2023-2024 Undergraduate General Catalog


300

HIST 300 Revolutionary America (W)

Religious revivals, reasoned discourses, and cultural change characterize America in the 18th century. These phenomena shaped colonial demand for independence. This course explores the issues, events, ideas, and people that changed Englishmen into Americans and English colonies into an independent American Republic.

Credits

3

HIST 303 History of The American West (US) (W)

This course traces the rise of the "American West" in American consciousness from the early 19th century until today. Understanding that American western expansion looks different for the indigenous cultures of the trans-Mississippi West, the course asks students to re-think the "myth of the West" with the reality of western development.

Credits

3

HIST 310 Great Britain and the Great War

This course will use WWI and Britain’s experience therein as its backdrop. What World War I (known as the Great War in Britain) teaches us is how dramatically the world had changed by the beginning of the twentieth century and how the arrogance of a few would require the ultimate sacrifice of the many. This course looks at the wide-spread social change that the war brought to western society.

Credits

3

Cross Listed Courses

Engl 310

HIST 313 Art Since 1945 (W)(US)

This course examines developments in art and visual culture from the middle of the twentieth century to the present through selected discrete topical units.
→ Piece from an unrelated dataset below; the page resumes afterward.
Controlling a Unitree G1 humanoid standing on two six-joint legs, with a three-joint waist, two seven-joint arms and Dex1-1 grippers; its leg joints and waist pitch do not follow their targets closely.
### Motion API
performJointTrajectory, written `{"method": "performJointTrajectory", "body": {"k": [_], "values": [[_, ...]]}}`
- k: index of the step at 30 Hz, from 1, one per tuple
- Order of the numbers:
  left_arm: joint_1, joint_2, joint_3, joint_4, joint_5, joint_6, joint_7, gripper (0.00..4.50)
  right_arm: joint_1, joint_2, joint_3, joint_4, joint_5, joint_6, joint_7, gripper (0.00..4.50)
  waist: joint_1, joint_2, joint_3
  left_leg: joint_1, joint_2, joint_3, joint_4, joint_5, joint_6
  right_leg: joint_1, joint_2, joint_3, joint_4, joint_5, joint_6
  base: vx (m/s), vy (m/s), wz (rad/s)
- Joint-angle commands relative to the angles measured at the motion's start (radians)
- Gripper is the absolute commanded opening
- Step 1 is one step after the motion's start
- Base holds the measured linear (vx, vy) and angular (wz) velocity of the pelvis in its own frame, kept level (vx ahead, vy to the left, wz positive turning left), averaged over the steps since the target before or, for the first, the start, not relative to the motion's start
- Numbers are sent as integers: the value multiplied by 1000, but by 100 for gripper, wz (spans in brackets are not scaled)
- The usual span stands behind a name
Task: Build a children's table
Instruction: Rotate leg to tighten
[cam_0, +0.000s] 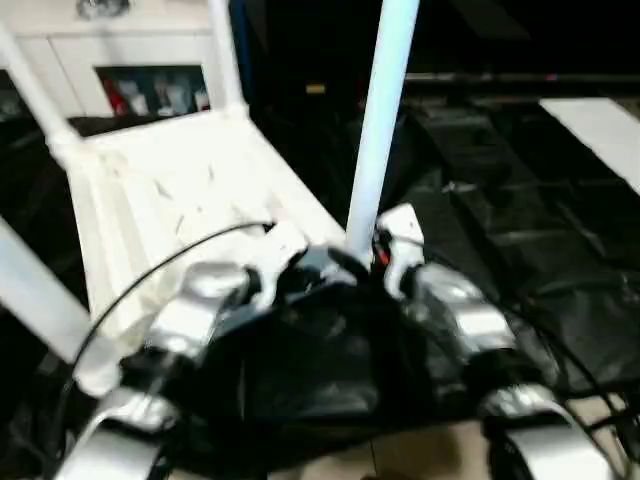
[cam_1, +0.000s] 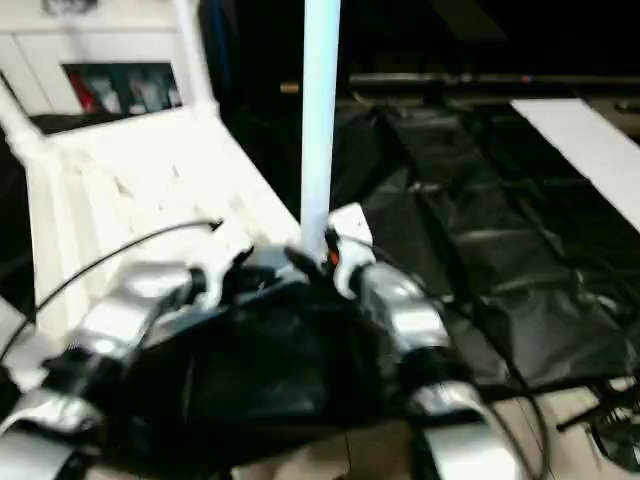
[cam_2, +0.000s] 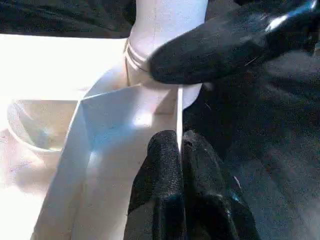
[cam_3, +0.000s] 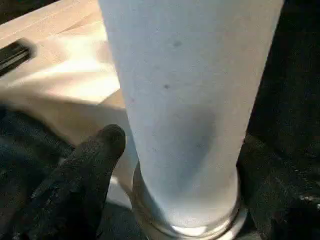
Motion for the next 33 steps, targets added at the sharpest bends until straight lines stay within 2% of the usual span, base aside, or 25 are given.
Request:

Students will engage critically both visual examples and seminal texts produced by significant art historians, philosophers, art critics and artists. We will read key primary works and also a selection of interpretive studies that address issues of modernism and post-modernism in the United States. Class discussions will be devoted to consideration of this reading and to questions of visual and cultural interpretation.

Credits

3

Prerequisites

ART 180 or ART 190

Cross Listed Courses

ART 313

HIST 325 A Revolutionary Time: Europe During the Modern Era (WT)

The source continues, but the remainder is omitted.